Newspaper article Daily News (Warwick, Australia)

Jail for $95,000 Welfare Cheater; Welfare Cheats Ruin It for the Needy

Newspaper article Daily News (Warwick, Australia)

Jail for $95,000 Welfare Cheater; Welfare Cheats Ruin It for the Needy

Article excerpt


A FORMER Centrelink employee who defrauded the agency of more than $95,000 over an eight-year period was "not living the high life" with the money, the District Court heard yesterday.

Lynette Anne Mullins, 50, of Warwick, will spend the next six months in jail after pleading guilty to defrauding the Commonwealth and obtaining a financial advantage by deception.

The court was told Mullins - who worked for the former Department of Social Security for 13 years - put in a claim for the sole parent payment on January 7, 1999, the day after she and her husband split up.

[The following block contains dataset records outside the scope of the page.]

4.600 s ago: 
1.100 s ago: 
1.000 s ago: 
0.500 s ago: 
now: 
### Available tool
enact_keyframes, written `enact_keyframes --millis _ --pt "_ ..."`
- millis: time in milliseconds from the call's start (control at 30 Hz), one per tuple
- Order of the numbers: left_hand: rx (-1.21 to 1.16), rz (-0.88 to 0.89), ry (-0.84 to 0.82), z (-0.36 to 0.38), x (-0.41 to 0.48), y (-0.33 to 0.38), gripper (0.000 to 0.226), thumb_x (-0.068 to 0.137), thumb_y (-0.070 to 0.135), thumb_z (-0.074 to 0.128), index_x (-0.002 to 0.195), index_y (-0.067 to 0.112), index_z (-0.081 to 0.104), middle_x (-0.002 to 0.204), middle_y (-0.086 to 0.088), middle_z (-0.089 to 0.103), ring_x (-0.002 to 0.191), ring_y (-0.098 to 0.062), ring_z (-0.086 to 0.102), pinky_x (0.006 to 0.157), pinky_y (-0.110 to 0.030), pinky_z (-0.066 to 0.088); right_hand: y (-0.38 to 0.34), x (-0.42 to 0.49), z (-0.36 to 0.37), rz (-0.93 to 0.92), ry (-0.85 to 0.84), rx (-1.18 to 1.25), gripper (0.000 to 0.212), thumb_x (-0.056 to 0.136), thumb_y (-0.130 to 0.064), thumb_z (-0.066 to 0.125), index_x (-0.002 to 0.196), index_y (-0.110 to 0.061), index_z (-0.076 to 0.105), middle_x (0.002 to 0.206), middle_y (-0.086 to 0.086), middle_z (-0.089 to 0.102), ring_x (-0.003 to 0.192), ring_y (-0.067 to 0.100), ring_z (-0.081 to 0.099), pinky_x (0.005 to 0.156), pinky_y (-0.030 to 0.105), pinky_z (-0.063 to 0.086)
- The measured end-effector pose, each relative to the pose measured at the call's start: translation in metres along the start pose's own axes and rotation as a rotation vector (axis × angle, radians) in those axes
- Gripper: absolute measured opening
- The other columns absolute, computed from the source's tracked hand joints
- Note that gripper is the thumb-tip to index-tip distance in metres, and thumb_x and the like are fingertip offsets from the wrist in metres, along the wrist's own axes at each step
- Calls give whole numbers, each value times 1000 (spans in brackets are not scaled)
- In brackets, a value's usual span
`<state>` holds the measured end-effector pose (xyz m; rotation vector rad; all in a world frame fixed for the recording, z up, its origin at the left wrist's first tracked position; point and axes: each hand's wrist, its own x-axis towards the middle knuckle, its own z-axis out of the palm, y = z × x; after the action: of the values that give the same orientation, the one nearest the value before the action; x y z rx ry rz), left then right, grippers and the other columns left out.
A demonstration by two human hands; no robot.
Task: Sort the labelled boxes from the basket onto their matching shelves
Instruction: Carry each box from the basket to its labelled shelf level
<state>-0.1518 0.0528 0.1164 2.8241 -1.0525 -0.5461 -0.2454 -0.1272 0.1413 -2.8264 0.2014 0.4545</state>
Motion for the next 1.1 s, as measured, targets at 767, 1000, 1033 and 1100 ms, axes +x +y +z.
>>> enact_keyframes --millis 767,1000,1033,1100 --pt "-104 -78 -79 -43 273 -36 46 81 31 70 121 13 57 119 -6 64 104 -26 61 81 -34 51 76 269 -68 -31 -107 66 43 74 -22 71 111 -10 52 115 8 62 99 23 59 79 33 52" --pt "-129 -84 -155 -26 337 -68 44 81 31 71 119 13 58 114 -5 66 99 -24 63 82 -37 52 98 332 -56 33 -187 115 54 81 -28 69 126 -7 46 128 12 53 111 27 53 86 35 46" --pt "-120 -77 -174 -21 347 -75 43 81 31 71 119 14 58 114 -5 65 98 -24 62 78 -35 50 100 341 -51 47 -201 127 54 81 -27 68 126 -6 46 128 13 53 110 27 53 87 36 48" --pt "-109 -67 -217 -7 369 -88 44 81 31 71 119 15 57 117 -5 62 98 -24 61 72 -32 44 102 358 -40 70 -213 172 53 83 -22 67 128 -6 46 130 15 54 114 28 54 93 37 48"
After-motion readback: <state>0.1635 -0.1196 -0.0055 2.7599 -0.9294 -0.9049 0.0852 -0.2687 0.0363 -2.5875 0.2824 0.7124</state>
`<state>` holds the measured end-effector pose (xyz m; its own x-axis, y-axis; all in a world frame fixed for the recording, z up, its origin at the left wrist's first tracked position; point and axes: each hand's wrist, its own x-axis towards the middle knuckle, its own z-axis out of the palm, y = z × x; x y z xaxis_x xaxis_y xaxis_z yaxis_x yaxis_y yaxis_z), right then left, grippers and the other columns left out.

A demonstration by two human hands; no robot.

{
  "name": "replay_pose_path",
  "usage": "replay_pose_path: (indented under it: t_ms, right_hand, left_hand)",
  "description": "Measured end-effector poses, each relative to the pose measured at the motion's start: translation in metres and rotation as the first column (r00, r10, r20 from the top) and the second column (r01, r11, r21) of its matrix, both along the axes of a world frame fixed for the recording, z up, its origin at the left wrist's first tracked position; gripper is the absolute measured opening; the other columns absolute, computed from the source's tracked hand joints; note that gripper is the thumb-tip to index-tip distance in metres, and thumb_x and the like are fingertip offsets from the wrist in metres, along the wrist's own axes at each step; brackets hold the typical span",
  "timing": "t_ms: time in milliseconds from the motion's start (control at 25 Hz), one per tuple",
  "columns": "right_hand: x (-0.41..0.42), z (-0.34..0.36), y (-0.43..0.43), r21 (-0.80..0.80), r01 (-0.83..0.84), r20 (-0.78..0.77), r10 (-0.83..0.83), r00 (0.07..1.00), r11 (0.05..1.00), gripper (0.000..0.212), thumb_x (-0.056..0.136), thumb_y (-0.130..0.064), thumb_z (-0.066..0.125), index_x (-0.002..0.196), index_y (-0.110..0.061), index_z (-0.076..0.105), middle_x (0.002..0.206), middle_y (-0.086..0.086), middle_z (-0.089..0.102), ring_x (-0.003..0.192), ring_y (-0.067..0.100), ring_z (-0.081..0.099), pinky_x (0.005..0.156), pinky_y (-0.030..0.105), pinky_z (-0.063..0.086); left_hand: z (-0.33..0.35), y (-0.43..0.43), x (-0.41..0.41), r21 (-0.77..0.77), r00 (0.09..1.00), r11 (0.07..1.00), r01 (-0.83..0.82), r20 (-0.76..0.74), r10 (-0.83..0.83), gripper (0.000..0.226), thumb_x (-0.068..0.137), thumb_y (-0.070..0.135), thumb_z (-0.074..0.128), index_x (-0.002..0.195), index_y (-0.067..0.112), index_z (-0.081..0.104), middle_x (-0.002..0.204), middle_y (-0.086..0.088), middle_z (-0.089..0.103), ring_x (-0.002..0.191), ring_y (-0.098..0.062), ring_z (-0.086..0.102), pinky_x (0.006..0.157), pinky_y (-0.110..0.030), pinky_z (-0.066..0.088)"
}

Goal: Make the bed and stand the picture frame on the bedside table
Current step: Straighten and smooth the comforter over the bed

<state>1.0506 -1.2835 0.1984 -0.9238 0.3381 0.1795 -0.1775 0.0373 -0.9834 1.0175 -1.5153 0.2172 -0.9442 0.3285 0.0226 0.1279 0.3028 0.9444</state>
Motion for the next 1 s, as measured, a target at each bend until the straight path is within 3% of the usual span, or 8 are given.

The pair reconciled a week later, a fact which Mullins chose not to disclose to Centrelink and she continued to receive the payments totalling $95,183.11, up until her youngest child turned 16 in July 2007.

Her fraud was later detected by data matching with Australian Taxation Office records dating between 2004 and 2006, which showed her husband had listed her in tax returns as his spouse.

Mullins, who sobbed quietly in the dock throughout her court appearance while supported in the public gallery by family, paid back the entire amount three weeks ago by re-drawing on the couple's home mortgage.

The Crown Prosecutor told the court Mullins had used her knowledge of Centrelink processes to "minimise detection" of her fraud and had repeatedly failed to disclose her circumstances despite filling out regular 'review forms' and taking part in face-to-face interviews.

The grandmother and mother of three daughters worked for Social Security between 1982 and 1995.

She was first interviewed by authorities on November 29, 2007 and made full admissions.

Barrister for Mullins, high-profile Toowoomba lawyer Robbie Davies, told the court his client accepted she would serve actual prison time but submitted Mullins had suffered from depression during the years she had defrauded Centrelink - which had "clouded" her thought processes and she had made two attempts at suicide.

Mr Davies said Mullins had also felt isolated while her husband was driving trucks interstate and had spent her dishonest gains on "household bills and items" rather than luxuries or alcohol and drugs. …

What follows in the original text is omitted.